Exercise prompt:
In the material below, write out each line word for word and omit the pictures.

Supplied information:
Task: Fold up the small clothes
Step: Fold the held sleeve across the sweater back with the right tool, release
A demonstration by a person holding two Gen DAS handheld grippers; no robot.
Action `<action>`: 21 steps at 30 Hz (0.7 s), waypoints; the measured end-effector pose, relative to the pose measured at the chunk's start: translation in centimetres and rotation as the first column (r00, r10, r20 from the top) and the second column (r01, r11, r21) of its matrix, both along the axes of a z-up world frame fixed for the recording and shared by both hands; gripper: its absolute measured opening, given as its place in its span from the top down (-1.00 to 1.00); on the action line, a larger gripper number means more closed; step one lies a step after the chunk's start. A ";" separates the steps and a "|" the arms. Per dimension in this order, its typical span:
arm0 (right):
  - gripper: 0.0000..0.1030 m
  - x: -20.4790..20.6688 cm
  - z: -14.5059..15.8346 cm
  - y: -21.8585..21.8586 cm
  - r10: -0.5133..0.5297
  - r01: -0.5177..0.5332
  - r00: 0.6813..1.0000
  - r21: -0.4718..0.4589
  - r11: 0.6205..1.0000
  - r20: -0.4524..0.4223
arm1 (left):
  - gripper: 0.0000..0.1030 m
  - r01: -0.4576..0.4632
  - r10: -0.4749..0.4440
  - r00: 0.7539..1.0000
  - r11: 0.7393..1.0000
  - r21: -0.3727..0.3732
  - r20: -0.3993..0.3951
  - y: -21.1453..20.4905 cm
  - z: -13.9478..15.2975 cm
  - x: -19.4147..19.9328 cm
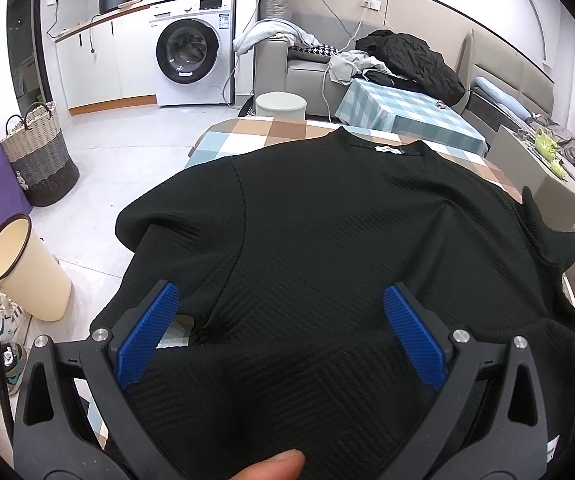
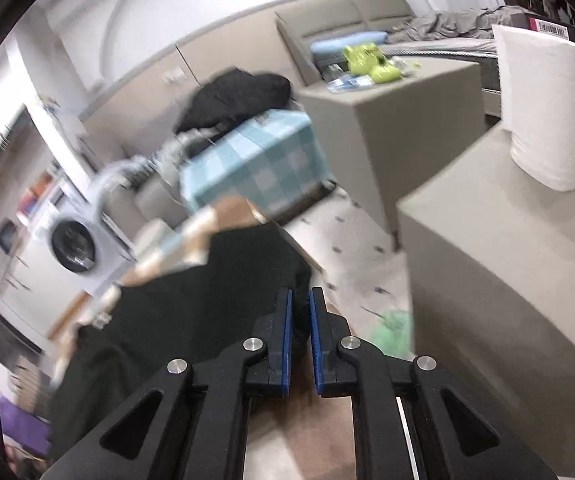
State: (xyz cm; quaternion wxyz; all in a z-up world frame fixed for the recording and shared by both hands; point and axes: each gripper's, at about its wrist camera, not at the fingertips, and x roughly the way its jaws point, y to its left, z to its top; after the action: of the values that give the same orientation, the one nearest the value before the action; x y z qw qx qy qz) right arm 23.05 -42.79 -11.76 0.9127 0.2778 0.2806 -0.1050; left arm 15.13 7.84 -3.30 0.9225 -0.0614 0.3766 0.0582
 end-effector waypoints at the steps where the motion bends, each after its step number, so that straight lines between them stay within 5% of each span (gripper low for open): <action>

Reply:
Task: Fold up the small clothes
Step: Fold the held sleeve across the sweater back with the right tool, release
A demonstration by a person holding two Gen DAS handheld grippers; no robot.
Action `<action>`: 21 steps at 30 Hz (0.7 s), waypoints; the measured end-effector pose, relative to the pose measured at the chunk's start: translation in centimetres and rotation as the first column (r00, r10, r20 from the top) and the second column (r01, r11, r21) of its matrix, both along the axes of a z-up world frame fixed for the recording and shared by both hands; gripper: its absolute measured opening, given as its place in its span from the top down (-1.00 to 1.00); on the action line, a larger gripper number means more closed; step one lies a step after the chunk's start. A ";" separates the steps and a "|" the arms. Per dimension in this order, its typical span:
arm0 (right):
  - gripper: 0.0000..0.1030 m
  - x: -20.4790..20.6688 cm
  - z: -14.5059..15.8346 cm
  - y: -21.8585..21.8586 cm
  - r10: -0.5133..0.5297
  - r01: -0.5177..0.5332
  - r00: 0.6813..1.0000
  - r21: -0.4718..0.4589
  - r11: 0.6205..1.0000
  - r20: -0.4524..0.4223
arm1 (left):
  - gripper: 0.0000..0.1030 m
  - r01: -0.4576..0.4632
  - r10: -0.4749..0.4440
  - r00: 0.7539..1.0000
  - r11: 0.7393..1.0000
  - r21: -0.3727..0.3732
  - r20: -0.3993..0.3951
  - y: -21.1453..20.4905 cm
  - z: -13.9478..15.2975 cm
  - x: -19.4147..19.9328 cm
State: (xyz cm; quaternion wxyz; all in a z-up world frame fixed for the recording and shared by both hands; point and axes: each gripper's, at about its wrist camera, not at the fingertips, and x roughly the way its jaws point, y to its left, z to its top; after the action: of the values that give the same orientation, the one nearest the value before the action; x y z qw qx qy qz) right arm 23.05 -42.79 -11.76 0.9127 0.2778 0.2806 -0.1050; left arm 15.13 7.84 -3.30 0.9225 -0.0614 0.3766 0.0582
 end-effector waypoints at the steps where the motion bends, each after its step number, so that straight lines between them stay within 5% of each span (gripper low for open): <action>

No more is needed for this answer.